Task to carry out |
The answer should consist of each line from the data below that includes "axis".

[[ Exercise data open ]]

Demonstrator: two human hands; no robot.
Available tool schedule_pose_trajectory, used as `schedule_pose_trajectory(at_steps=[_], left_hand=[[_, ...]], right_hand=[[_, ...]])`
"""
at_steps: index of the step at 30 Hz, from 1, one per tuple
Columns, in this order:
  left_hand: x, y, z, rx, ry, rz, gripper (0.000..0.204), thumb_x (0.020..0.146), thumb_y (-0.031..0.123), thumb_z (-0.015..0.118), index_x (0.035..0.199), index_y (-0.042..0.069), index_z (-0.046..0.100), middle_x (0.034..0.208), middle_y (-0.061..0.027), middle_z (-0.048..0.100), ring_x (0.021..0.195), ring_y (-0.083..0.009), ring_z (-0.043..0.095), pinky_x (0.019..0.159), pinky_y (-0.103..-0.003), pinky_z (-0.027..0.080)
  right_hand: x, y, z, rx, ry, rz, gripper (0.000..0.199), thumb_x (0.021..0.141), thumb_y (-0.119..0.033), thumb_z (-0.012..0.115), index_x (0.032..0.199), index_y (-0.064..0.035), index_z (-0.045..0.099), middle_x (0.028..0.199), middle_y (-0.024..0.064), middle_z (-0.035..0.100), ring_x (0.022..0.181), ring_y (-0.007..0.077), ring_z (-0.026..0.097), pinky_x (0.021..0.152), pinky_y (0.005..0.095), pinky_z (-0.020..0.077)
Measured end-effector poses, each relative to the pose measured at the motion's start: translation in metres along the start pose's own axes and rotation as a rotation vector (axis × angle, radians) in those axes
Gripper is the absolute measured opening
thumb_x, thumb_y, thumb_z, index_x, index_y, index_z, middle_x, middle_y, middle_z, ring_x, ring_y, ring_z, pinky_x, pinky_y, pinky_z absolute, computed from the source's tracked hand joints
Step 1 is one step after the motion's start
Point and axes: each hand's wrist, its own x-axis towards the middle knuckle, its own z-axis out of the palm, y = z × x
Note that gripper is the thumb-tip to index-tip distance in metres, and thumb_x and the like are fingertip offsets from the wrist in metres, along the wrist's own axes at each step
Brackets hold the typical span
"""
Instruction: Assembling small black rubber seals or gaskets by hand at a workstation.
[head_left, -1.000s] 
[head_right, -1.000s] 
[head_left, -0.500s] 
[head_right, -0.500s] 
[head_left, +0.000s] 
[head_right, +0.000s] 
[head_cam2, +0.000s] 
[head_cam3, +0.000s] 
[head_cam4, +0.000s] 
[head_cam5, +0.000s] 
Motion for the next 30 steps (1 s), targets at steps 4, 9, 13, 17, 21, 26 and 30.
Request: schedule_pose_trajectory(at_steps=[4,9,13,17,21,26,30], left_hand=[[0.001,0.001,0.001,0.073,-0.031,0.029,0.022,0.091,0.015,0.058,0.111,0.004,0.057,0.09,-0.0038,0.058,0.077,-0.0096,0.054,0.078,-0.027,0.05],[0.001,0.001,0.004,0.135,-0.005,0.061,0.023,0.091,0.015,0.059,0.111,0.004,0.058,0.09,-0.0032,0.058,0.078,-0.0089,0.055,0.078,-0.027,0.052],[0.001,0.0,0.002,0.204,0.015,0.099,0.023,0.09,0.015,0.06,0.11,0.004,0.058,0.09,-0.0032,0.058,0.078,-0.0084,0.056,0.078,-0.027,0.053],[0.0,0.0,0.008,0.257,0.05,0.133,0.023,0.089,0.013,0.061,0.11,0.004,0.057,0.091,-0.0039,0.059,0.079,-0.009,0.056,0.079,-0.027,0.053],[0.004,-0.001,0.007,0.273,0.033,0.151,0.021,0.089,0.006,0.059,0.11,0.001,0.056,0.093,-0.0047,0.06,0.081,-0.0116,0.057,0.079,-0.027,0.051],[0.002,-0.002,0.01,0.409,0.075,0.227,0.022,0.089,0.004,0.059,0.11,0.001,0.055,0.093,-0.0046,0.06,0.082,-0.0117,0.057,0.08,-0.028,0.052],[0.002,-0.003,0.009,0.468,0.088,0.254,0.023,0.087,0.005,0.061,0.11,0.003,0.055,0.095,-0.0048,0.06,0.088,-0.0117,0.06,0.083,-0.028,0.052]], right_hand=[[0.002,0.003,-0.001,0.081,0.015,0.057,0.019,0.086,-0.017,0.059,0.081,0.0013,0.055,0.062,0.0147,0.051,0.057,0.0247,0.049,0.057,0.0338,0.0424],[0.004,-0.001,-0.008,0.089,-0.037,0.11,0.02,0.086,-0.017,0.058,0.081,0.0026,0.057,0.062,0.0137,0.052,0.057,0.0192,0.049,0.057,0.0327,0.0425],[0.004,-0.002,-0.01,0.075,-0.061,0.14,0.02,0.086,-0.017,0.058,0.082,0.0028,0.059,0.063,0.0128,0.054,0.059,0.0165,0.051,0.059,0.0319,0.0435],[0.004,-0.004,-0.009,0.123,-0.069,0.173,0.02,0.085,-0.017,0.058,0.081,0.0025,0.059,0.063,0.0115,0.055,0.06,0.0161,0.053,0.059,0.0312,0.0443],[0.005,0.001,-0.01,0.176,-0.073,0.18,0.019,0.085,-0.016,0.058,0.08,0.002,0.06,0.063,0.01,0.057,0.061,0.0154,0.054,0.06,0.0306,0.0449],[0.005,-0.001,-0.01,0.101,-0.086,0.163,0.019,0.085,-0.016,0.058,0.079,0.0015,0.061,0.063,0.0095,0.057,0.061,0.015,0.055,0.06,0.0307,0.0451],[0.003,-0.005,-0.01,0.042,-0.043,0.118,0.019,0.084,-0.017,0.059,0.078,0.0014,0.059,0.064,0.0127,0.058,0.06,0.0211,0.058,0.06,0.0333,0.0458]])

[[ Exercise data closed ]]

Task output |
Measured end-effector poses, each relative to the pose measured at the motion's start: translation in metres along the start pose's own axes and rotation as a rotation vector (axis × angle, radians) in those axes
Point and axes: each hand's wrist, its own x-axis towards the middle knuckle, its own z-axis out of the palm, y = z × x

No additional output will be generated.